Fittingly, then, a new piece by the Christensen Institute’s Michael Horn shares how his group is partnering up with Evergreen Education “to find more districts that are obtaining good results for students—concrete and objective—from blended learning.” This is just the kind of needed project to track the particulars of an emerging education program trend. What’s working, what’s not, etc.?
Horn highlights a number of successful anecdotes of blended learning implementation, mainly from schools and districts working with Ed Elements. They point to significantly more blended learning students meeting targets than their non-blended counterparts, and examples of blended learning students in high-poverty environments making significantly more than a year’s growth in math and reading. I don’t know rigorously tested the results are, but these sure are promising signs, definitely worthy of further investigation.
For one thing, the results would be worthwhile to compare with “the first hard evidence” on full-time online learning. Looking at multiple years of English I and Algebra I courses taken through the Florida Virtual School (FVS), researchers find that the online students “perform at least as well on state math and reading tests as do students taking the same courses in a traditional format.”
The analysis has limitations. Besides only being able to compare results from two (albeit important) courses, they had no data after the 2008-09 school year. So the effects of any of the newer programs or innovations at FVS, part of a rapidly-changing sector, can’t be tracked. But overall, it appears that the promise of these online courses is not in improving education outcomes but in increasing access and providing at least the same results for a lower price.

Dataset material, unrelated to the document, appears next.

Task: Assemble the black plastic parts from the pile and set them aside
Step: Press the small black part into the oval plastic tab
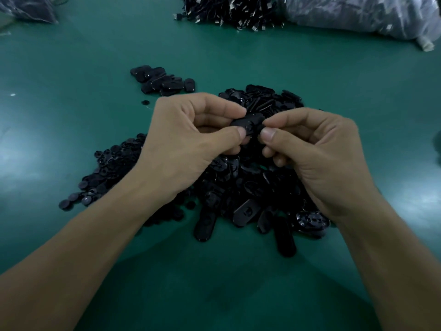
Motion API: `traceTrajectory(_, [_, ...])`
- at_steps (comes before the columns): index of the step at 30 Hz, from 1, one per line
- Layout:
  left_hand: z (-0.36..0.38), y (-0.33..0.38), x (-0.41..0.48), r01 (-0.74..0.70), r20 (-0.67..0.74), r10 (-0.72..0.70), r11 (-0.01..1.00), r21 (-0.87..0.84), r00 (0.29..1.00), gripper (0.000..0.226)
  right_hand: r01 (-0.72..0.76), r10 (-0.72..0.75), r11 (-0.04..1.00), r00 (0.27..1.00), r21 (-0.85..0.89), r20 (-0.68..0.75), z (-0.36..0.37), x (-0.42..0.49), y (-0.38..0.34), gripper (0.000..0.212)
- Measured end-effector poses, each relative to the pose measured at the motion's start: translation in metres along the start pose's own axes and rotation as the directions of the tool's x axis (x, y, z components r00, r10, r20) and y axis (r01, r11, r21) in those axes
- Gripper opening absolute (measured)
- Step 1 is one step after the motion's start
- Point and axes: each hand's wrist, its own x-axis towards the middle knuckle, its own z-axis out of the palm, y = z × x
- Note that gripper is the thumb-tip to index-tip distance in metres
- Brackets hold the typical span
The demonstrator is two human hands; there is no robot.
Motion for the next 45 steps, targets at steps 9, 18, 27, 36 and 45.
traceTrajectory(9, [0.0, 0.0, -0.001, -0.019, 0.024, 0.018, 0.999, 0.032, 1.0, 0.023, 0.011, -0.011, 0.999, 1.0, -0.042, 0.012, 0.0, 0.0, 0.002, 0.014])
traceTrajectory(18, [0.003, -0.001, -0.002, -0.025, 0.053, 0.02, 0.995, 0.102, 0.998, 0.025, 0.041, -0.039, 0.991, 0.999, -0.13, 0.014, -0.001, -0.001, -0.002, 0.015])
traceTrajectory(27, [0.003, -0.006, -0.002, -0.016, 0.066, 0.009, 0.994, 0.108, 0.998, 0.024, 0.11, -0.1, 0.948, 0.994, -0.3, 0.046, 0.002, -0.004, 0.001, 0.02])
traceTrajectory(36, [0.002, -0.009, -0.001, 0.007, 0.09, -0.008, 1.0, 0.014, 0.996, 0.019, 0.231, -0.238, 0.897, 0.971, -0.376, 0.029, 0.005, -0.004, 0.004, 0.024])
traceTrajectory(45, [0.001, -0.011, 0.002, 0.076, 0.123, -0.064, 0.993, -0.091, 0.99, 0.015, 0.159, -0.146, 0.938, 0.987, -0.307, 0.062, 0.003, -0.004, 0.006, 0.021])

Some might even call that productivity. Still, if the goal is to get better academic results for kids, then the more promising avenue is blended learning. Sounds good, but how do schools put these models in place and make them effective?
Two relatively new studies offer some key lessons. First, my Education Policy Center friend Krista Kafer has offered some real on-the-ground insights of Colorado school district partnerships helping K-12 blended learning take flight. Second, the Christensen Institute (again!) shares insights from California superintendents about how to knock down regulatory and other barriers to blended learning.
So yes, let’s find out what’s working and make it easier for other schools to replicate successfully. Online education is far from a panacea, but it contains tools that if used wisely can improve access and results for students. Now that would be cool!